Network Function Scheduling System

Scheduling Process

The network function scheduling system is in charge of assigning network functions to available P4Targets. It works very similarly to a Kubernetes scheduler but with NFs instead of pods and P4Targets instead of nodes:

it watches for new NF resources and then checks if this NF is assigned to a specific node by verifying if its spec.targetName field is not empty.
If it is empty, it then starts the scheduling process by lists all P4Targets matching its spec.targetSelector field.
Once all matching P4Targets are listed, it filters out those that either do not have enough resources, are unavailable, or have existing taints that prevent scheduling.
Finally, it selects the first available P4Target and assigns the NF to it by updating its spec.targetName field with the name of the selected P4Target. Ideally, the final scheduling decision should be based on a more complex algorithm that takes into account the current load of each P4Target, but in the current implementation, we simply select the first available one for simplicity.
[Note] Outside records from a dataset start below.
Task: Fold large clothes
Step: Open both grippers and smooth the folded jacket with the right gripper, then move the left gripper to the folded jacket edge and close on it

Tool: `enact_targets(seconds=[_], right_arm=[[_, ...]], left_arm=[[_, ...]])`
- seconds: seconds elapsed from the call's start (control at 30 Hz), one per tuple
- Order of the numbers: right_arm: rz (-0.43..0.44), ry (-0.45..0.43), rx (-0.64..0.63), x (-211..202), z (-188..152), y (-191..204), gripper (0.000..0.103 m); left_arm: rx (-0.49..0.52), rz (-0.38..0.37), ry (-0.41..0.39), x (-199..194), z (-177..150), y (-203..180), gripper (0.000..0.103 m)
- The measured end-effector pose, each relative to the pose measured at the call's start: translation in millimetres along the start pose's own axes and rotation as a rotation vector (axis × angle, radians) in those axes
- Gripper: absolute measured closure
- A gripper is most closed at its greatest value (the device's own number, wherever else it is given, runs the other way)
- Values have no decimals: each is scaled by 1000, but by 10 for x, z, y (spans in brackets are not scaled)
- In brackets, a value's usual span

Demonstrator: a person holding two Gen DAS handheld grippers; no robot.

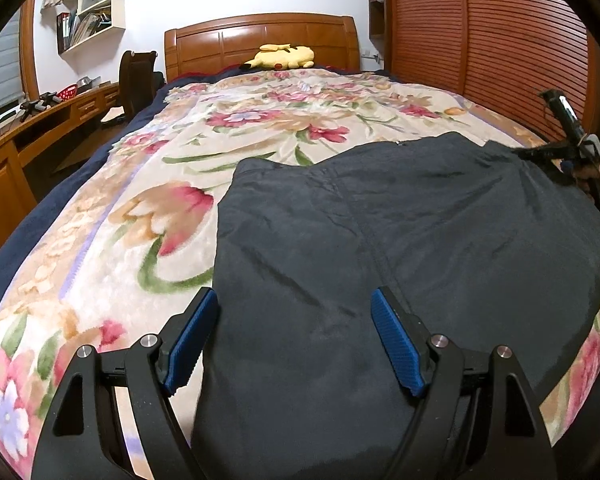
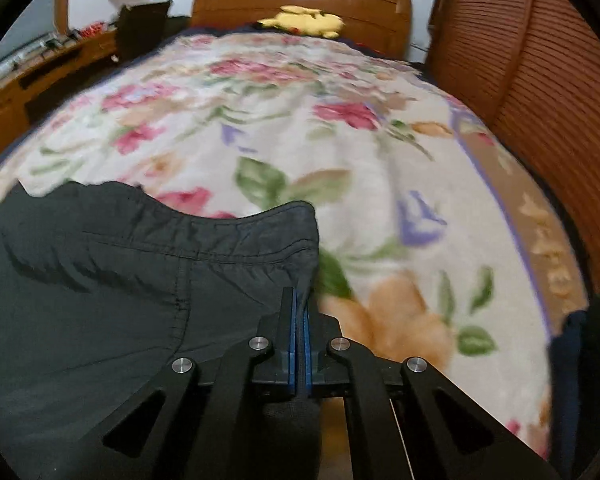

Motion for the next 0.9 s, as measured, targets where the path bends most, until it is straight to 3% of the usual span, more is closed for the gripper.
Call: enact_targets(seconds=[0.17,0.23,0.3,0.37,0.57,0.9], right_arm=[[-55,4,-25,-15,-35,39,101],[-70,-10,-36,-141,-2,78,87],[-88,-36,-47,-299,11,156,56],[-52,-90,-55,-494,23,285,43],[86,-192,-51,-1041,-267,722,41],[294,-201,-68,-1226,-907,1562,41]], left_arm=[[9,-8,-10,-103,6,-38,23],[14,-6,-21,-174,14,-54,23],[13,-23,-30,-238,22,-97,23],[12,-33,-41,-295,30,-143,23],[20,-72,-62,-401,37,-358,23],[32,-80,-40,-410,-93,-553,23]])
Point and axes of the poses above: each gripper's, at about its wrist camera, not at the fingertips, and x roughly the way its jaws point, y to its left, z to its top, the point moved 10 cm from there along x, roughly the way its jaws point, and after that the axes turned 4 degrees about z, right-handed, at the moved point
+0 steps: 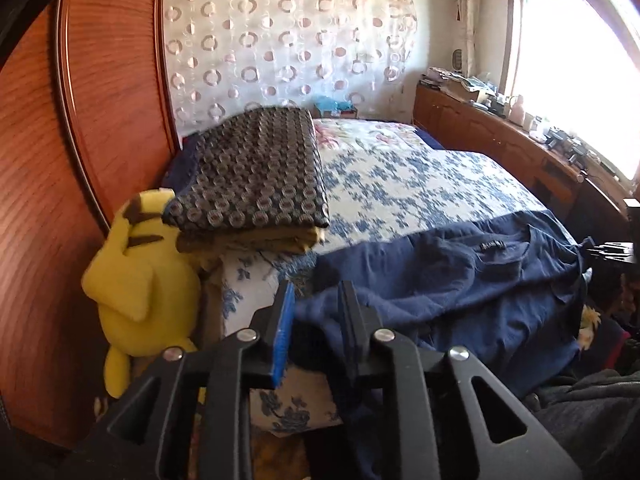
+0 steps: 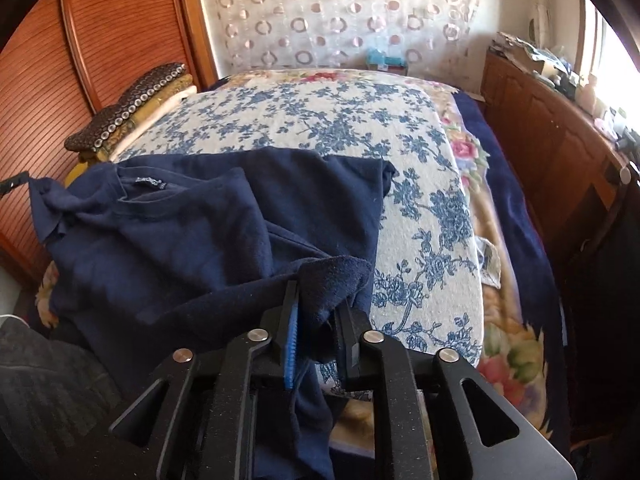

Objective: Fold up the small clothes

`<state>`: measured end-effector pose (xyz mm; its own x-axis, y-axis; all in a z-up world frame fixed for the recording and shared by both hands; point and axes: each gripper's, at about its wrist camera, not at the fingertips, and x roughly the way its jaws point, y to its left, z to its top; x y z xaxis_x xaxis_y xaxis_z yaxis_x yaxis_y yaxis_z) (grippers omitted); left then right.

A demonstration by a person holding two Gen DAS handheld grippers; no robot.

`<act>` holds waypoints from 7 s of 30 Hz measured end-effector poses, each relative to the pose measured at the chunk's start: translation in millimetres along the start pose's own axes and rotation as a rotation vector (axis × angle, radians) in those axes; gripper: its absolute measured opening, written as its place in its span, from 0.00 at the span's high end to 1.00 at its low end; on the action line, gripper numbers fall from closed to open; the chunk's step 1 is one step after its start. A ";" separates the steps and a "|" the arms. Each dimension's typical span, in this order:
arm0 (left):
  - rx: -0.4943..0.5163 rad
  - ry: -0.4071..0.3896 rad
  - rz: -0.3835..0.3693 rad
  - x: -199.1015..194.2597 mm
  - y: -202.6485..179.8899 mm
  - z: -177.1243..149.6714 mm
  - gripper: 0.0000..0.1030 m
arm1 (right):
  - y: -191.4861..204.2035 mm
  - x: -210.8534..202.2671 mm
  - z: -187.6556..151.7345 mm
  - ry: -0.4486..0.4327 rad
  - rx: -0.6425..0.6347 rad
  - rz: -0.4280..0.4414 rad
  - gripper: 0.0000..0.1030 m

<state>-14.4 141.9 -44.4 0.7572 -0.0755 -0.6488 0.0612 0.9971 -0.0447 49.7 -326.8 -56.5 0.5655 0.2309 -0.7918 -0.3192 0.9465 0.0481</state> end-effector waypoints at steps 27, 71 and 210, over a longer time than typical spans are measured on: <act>-0.050 0.295 -0.100 147.6 2.9 2.7 0.78 | -33.5 55.7 72.6 -0.016 0.007 -0.031 0.45; 0.073 -0.165 -0.240 -18.8 -43.3 103.7 0.96 | 24.1 -85.1 105.8 -0.369 -0.135 0.006 0.94; -0.006 0.108 -0.091 151.6 -55.9 54.2 0.77 | -98.4 84.5 88.6 -0.065 0.360 -0.005 0.55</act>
<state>132.2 74.4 -99.1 0.6744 -0.1649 -0.7197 0.1224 0.9862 -0.1113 196.2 -380.4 -74.2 0.6171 0.2286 -0.7529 -0.0346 0.9638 0.2643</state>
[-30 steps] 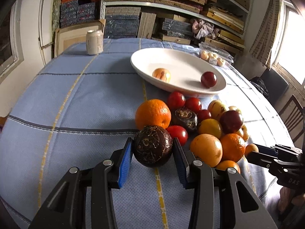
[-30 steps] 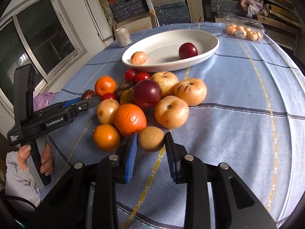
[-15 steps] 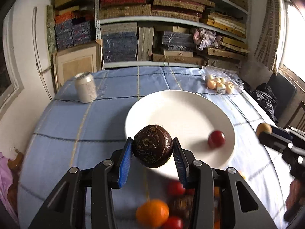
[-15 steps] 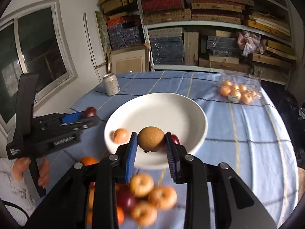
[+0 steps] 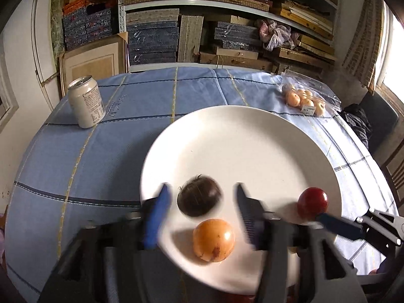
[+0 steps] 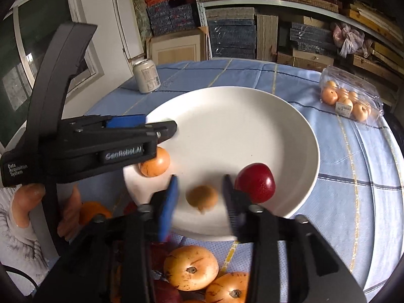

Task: Organize fruits
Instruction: 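Place the passion fruit on the plate while the right tool places the kiwi there, then grasp the large orange with the left tool while the right tool grasps a pale apple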

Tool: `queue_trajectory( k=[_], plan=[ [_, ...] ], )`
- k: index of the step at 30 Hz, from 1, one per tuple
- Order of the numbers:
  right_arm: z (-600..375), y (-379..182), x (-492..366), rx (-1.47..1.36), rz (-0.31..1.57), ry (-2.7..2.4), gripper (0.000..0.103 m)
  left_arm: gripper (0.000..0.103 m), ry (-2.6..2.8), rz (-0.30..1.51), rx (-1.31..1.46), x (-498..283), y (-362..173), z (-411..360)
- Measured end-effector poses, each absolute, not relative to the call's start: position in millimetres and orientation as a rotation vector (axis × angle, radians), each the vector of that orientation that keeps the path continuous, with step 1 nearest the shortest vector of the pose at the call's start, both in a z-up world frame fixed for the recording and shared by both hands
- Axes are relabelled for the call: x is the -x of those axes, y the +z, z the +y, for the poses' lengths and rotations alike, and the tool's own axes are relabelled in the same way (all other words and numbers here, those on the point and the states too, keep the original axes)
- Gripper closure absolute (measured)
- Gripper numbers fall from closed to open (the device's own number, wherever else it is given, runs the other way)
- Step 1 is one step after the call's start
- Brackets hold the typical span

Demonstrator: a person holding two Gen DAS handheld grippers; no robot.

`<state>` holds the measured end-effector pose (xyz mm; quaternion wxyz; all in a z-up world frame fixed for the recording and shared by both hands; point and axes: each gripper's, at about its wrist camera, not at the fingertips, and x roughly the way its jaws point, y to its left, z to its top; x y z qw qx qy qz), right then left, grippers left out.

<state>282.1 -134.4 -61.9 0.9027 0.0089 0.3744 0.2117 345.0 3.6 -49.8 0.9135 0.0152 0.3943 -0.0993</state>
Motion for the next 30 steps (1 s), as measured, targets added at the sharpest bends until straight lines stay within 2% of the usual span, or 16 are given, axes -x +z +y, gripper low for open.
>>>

Here is a diagram illustrating the scheduling process:

flowchart TD
    A[Watch for new NF resource] --> B{spec.targetName empty?}

    B -- No --> C[NF already assigned]
    C --> L
    B -- Yes --> D[List P4Targets matching spec.targetSelector]

    D --> E[Filter P4Targets]
    E --> E1[Remove insufficient resources]
    E --> E2[Remove unavailable targets]
    E --> E3[Remove tainted targets]

    E1 --> F[Remaining valid P4Targets]
    E2 --> F
    E3 --> F

    F --> G{Any valid P4Targets?}
    G -- No --> H[Scheduling fails / retry later]
    G -- Yes --> I[Select first available P4Target]

    I --> K[Update spec.targetName with selected P4Target]

    K --> L[Scheduling complete]

Automatic scaling and restarts

Network functions are neither scaled or restarted automatically. In order to achieve this, we have added a NetworkFunctionDeployment resource that works almost exactly the same as a Kubernetes Deployment, but for network functions. This resource allows users to specify the desired number of replicas for a given NF, and the scheduling system will ensure that the specified number of NF instances are running at all times. If an NF instance fails or is deleted, the scheduling system will automatically create a new instance to replace it, ensuring high availability and reliability for network functions deployed on the platform.

Underneath, NetworkFunctionDeployments use another resource named NetworkFunctionReplicaSet, which is responsible for managing the lifecycle of individual NF instances. These NF ReplicaSets track the number of replicas specified in the NF Deployment and ensures that the desired number of NF instances are running at all times. If an NF instance fails or is deleted, the NF ReplicaSet will automatically create a new instance to replace it, ensuring high availability and reliability for network functions deployed on the platform. NetworkFunctionReplicaSets however, are not meant to be used directly by users, but rather as an internal mechanism to manage NF instances. This is because they don't update the replicas on spec changes, but instead this responsibility is left to the NF Deployment, which is the resource that users interact with when they want to scale or modify their NFs.